Malgré ces inconvénients, il apparaît que chez ce type de patientes,  cette méthode donne des résultats au moins identiques à la stimulation que l’on peut estimer autour de 15% de grossesse par transfert.  Il semble même que le taux d’implantation est meilleur en cas de FIV en cycle naturel qu’en cas de FIV stimulée.  Enfin, globalement, si l’on considère  les taux de grossesse cumulés après trois tentatives, ils approchent celui des femmes  normorépondeuses pour peu que la FIV naturelle ait permis d’obtenir un ovocyte et un embryon.

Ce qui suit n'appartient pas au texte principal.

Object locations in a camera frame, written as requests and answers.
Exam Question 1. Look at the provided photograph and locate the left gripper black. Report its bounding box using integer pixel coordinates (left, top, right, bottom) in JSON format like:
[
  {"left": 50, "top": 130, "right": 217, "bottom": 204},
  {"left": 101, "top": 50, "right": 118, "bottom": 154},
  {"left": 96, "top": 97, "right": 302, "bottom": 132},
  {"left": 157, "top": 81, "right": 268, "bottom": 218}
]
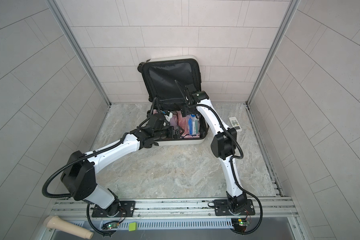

Il est cependant possible d’envisager la congélation de l’embryon obtenu, d’essayer d’en obtenir  un ou deux supplémentaire, afin d’obtenir la congélation de deux ou trois embryons et ensuite de proposer un transfert de deux embryons décongelés tout en renouvelant les ponctions en cycle naturel. Cela peut permettre de réaliser plusieurs transferts dans de bonnes conditions. On peut ainsi rattraper les chances qui existeraient en FIV classique, mais pour cela les patientes doivent être prévenues que pour optimiser l’efficacité de la FIVn il faut se préparer à plusieurs tentatives, peut-être entre 3 et 10.

Les résultats parfois décevants au premier abord, méritent d’être interprétés avec attention, car la simplicité relative du cycle spontané permet sa répétition sur des cycles itératifs.

Enfin, l’âge reste un élément capital à prendre en compte car il est apparu qu’à partir de 38 ans les résultats en terme de grossesse s’effondrent et sont proche de zéro à partir de 40 ans. Cette barrière d’âge devrait faire renoncer à la FIV en cycle naturel et faire proposer d’autres solutions (don d’ovocyte, adoption…)

Conclusion

Il y a donc un regain d’intérêt pour la FIVn. Avec le perfectionnement des milieux de culture, les progrès des techniques et de l’équipement des laboratoires, les résultats ont eu tendance à s’améliorer et ce, probablement grâce à une qualité embryonnaire meilleure. Les antagonistes du GnRH ont par ailleurs révolutionné la FIVn. La sélection des patientes reste fondamentale, ainsi les résultats sont très mauvais après 38 ans.

La FIVn peut être une alternative intéressante pour certaines patientes en échec d’implantation et pour d’autres patientes ayant un mauvais pronostic en FIV classique.

Cependant, il faut impérativement prévoir une série de tentatives chaque fois que l’indication est posée, seul moyen d’améliorer statistiquement les résultats.